The above intuitive idea was first defined mathematically in the pLSA (probabilistic latent semantic analysis) model given by Hoffman in 1999. Hoffman that a document can be mixed by multiple themes (Topic), and each Topic is a probabilistic distribution of words, and each word in the article is generated by a fixed Topic. The following figure is an example of several topic in English.
Topic is the probability distribution on the vocab.
All human thinking and writing can be thought of as God's behavior, we continue to return to God's assumption, then in the PLSA model, Hoffman that God is based on the following rules of the game to generate text.
The document generation process for the above PLSA model can be graphically represented as
Document generation process for PLSA models
We can see that in the above game rules, documents and documents are independent and interchangeable, and the word in the same document can be exchanged independently or as a bag-of-words model. The game of K-Topic-word dice, we can be remembered as φ→1,⋯,φ→k, for each document in the Corpus c= (D1,D2,⋯,DM) containing the M document DM, there will be a specific doc-topic dice θ→m, all the corresponding dice are recorded as Θ→1,⋯, Θ→m. For convenience, we assume that each word w is a number that corresponds to the face of the Topic-word dice.

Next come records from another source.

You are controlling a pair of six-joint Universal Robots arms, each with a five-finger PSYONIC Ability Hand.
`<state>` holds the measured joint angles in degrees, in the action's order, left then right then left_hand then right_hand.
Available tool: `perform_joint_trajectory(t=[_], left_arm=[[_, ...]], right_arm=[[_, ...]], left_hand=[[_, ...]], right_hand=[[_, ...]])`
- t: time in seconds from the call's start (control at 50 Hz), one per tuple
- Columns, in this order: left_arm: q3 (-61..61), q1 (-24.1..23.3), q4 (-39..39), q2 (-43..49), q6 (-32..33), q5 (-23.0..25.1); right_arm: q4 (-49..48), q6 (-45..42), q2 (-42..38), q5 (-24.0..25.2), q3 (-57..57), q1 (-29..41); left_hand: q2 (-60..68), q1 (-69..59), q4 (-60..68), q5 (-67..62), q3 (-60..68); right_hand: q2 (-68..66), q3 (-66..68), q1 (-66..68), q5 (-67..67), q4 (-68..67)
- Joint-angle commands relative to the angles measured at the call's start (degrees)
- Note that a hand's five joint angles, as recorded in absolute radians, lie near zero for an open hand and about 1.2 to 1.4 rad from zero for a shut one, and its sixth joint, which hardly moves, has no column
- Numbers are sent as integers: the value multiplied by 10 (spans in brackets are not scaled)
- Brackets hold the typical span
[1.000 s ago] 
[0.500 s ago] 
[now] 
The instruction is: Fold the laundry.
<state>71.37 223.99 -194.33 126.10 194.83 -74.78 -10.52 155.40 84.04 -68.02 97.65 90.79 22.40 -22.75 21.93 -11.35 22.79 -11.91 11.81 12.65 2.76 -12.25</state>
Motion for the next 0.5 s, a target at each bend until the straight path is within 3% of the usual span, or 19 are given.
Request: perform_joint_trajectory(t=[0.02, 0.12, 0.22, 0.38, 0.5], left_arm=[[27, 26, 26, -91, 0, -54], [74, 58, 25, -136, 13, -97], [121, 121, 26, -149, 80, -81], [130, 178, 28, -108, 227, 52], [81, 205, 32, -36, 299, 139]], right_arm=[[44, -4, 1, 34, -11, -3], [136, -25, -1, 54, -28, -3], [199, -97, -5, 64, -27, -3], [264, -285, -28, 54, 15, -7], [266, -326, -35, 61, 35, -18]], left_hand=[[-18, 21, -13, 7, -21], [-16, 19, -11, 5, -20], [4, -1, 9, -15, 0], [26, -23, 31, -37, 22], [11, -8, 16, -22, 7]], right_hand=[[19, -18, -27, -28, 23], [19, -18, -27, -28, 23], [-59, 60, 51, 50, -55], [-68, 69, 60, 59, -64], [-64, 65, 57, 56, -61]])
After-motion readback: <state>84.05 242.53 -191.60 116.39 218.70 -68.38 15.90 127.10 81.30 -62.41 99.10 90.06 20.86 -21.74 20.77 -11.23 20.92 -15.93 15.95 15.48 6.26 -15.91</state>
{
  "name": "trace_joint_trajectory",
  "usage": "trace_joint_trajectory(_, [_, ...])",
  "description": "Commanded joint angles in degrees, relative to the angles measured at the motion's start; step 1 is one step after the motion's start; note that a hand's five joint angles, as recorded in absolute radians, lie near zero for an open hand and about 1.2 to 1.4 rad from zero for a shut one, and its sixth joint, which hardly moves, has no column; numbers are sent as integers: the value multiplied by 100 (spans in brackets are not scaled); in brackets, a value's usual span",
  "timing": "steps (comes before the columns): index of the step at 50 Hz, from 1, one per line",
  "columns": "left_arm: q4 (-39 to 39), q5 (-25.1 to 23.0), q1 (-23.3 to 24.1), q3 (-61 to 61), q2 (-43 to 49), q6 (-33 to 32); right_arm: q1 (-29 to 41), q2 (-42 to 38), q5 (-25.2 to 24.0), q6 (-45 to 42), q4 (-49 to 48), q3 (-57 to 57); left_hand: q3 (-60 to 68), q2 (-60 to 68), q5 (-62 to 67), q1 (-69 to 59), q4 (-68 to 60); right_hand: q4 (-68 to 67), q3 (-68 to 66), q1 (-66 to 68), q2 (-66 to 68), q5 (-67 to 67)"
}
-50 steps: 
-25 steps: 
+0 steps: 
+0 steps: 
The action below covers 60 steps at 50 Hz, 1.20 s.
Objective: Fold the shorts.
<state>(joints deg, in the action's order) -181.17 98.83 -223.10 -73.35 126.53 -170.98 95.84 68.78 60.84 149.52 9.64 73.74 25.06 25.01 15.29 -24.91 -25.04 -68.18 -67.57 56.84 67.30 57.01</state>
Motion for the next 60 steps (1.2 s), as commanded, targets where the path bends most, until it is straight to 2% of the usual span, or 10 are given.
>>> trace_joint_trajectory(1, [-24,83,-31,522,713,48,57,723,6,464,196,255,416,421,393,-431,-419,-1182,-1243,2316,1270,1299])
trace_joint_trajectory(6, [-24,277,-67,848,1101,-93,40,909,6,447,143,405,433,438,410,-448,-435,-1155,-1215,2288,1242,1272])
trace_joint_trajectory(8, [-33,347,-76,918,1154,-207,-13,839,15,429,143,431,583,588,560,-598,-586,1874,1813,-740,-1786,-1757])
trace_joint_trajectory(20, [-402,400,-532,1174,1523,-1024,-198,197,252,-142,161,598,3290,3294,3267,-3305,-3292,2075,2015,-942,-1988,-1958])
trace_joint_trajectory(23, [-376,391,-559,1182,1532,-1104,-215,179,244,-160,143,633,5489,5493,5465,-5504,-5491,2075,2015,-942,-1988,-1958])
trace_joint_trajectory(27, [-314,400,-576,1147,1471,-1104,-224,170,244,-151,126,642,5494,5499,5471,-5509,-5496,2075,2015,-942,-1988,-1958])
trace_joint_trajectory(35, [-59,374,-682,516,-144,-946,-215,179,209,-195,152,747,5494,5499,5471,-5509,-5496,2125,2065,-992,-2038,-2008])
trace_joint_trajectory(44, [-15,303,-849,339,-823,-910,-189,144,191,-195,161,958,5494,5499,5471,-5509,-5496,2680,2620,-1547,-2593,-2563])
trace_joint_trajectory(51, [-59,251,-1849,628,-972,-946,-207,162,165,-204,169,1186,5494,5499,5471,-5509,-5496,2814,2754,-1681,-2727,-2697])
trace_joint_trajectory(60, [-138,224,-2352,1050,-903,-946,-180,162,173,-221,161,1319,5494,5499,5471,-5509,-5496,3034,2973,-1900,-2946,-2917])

So in pLSA this model, the generation probability of each word in the M document DM is
P (W|DM) =∑Z=1KP (w|z) p (Z|DM) =∑Z=1KΦZWΘMZ
So the probability of the entire document being generated
P (W→|DM) =∏I=1N∑Z=1KP (wi|z) p (Z|DM) =∏i=1n∑z=1kφzwiθdz
Because the documents are independent of each other, we are also apt to write the entire corpus generation probability. To solve the plsa of this Topic model, we can use the famous EM algorithm to obtain the local optimal solution, because the solution of this model is not the main point of this paper, the students interested in reference to Hoffman's original paper, omitted here.
This article links to reprint from: [Lda mathematical Gossip-4] text modeling Source: The Firelight swaying!